O jardim do Passeio Alegre, construído sobre terrenos conquistados ao rio Douro, e onde já se namora o Atlântico, é um dos mais emblemáticos jardins oitocentistas da cidade. O seu projeto terá sido encomendado, em 1870, pela Comissão de Banhistas, a Emílio David, o arquiteto paisagista alemão chamado à cidade para desenhar, em 1864, os Jardins do Palácio de Cristal. A sua construção, porém, iniciar-se-ia somente em 1888 e, então, já segundo projeto do arquiteto paisagista Jerónimo Monteiro da Costa, sendo inaugurado em 1892. Está classificado como Imóvel de Interesse Público desde 1993.

Foi neste bonito jardim que, na tarde do passado dia 18 de junho, se realizou a nona visita da terceira edição Rota das Árvores do Porto e que teve início na sua entrada nascente, hoje notavelmente marcada por um par de muito nobres obeliscos de granito, provenientes da Quinta da Prelada e aí instalados em 1937. De autoria de Nicolau Nasoni, encontram-se classificados como Imóvel de Interesse Público desde 1938.

De entre as muitas espécies que por ali se podem observar, duas ou três há que se destacam do conjunto, quer pelo seu número quer pelo seu porte. Uma delas, a palmeira-das-canárias (Phoenix canariensis) foi a que nos deu as boas vindas. Como o nome indica, são nativas das Canárias e muito resistentes aos ventos e salinidades atlânticas, não sendo, por isso, de estranhar por ali a sua localização preferencial em dois longos alinhamentos ao longo da margem do Douro. Esguias e altaneiras, tal como os obeliscos de Nasoni, exibem grande profusão de vistosos frutos alaranjados por entre a sua folhagem nesta altura do ano. Estão todas classificadas como Arvoredo de Interesse Público desde 2005.
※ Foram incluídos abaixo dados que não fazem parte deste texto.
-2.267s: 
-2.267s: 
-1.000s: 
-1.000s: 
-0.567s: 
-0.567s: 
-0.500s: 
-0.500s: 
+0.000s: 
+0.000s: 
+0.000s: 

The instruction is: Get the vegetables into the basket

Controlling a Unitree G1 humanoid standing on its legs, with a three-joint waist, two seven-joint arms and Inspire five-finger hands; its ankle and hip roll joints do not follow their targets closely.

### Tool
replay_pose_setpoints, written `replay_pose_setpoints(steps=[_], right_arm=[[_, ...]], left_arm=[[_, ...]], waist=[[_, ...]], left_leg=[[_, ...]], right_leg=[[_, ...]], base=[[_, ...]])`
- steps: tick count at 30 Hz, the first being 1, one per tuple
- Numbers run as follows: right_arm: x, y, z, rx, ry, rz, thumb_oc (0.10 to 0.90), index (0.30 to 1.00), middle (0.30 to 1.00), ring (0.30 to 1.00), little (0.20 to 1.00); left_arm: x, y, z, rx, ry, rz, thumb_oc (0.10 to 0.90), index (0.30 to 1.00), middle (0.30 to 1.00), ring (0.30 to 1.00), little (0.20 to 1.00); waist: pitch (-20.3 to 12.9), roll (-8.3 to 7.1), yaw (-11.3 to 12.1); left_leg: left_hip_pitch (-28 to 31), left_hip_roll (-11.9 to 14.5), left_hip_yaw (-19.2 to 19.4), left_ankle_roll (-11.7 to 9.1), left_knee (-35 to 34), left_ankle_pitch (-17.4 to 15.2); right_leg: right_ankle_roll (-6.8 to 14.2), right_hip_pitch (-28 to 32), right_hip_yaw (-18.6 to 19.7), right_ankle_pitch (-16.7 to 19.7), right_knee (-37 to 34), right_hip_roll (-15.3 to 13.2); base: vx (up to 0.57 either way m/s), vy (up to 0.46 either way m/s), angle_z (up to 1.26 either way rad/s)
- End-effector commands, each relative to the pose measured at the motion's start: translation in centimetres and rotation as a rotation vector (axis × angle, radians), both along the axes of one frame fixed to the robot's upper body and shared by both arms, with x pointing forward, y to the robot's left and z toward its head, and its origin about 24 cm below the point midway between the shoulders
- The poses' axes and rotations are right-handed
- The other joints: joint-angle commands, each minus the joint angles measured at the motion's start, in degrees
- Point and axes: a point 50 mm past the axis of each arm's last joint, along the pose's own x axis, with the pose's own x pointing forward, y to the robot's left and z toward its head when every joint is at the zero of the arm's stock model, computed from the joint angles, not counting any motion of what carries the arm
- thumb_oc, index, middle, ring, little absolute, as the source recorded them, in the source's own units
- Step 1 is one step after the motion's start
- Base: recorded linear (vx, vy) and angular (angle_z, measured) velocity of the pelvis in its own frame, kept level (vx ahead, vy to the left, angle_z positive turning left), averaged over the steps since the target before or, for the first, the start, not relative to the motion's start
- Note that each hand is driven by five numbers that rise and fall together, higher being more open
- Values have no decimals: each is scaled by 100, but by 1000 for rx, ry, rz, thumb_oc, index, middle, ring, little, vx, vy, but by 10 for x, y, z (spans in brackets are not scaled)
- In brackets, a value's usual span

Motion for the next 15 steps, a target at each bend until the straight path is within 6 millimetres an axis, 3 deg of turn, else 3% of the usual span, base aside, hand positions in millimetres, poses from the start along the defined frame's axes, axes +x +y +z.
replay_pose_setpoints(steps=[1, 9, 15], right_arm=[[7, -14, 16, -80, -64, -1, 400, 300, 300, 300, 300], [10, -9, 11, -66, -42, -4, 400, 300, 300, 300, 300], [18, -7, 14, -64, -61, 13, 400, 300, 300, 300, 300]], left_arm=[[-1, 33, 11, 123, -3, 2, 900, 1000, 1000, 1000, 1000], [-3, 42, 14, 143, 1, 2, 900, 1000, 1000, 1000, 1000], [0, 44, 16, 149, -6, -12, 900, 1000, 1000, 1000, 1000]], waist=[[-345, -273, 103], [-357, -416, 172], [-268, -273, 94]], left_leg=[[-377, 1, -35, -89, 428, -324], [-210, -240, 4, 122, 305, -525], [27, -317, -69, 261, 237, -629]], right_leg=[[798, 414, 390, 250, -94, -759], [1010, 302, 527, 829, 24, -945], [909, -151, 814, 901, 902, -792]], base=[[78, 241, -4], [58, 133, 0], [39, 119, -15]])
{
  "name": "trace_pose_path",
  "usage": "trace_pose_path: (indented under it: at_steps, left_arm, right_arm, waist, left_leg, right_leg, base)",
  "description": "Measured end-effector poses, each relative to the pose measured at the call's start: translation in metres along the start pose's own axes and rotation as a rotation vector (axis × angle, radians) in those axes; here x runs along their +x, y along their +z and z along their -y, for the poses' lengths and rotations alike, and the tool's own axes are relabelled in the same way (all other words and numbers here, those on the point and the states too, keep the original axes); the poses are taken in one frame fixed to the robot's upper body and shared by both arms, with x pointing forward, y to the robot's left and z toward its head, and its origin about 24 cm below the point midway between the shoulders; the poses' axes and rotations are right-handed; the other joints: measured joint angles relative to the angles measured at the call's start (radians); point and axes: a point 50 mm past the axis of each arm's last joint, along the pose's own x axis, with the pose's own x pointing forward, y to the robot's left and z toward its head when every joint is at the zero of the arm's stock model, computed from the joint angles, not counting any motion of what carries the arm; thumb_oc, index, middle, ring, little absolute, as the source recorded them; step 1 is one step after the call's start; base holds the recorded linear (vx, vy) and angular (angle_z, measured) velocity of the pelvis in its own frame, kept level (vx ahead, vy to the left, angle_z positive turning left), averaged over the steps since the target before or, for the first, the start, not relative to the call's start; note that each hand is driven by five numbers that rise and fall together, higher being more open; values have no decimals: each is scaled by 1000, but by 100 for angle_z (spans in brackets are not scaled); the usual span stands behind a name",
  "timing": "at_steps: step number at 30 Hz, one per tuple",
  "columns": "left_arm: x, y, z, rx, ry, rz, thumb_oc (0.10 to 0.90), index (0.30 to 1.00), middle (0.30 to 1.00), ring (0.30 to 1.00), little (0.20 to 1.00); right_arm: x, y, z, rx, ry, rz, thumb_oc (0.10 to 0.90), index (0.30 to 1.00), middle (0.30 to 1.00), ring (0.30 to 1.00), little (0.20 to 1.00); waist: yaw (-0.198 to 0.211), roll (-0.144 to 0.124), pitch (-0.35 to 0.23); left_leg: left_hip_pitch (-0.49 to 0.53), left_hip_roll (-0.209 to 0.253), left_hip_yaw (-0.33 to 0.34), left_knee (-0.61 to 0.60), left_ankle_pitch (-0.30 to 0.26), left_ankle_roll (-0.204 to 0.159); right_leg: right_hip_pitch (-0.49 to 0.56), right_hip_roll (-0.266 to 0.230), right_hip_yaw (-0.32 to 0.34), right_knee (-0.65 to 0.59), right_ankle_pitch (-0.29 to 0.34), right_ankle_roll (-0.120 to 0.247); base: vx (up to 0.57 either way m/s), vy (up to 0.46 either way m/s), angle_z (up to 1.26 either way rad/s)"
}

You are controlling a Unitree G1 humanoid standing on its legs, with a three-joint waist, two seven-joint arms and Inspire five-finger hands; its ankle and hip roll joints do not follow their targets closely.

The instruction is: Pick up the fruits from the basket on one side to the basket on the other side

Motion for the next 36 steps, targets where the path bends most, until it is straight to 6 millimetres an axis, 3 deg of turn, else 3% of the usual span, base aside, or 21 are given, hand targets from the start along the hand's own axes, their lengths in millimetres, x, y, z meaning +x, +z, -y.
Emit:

Entrando no jardim, logo fomos ao encontro de outros majestosos residentes; os plátanos (Platanus x hispanica), uma espécie que é fruto de uma relação euroasiático-americana, já que se trata de um híbrido entre o Platanus orientalis, nativo da Eurásia, e do Platanus occidentalis, nativo da América do Norte. São uma das árvores de sombra mais comuns na Europa e, quase, omnipresentes no Passeio Alegre. Por ali exibiam as suas bonitas e recortadas folhas e os seus marmoreados troncos.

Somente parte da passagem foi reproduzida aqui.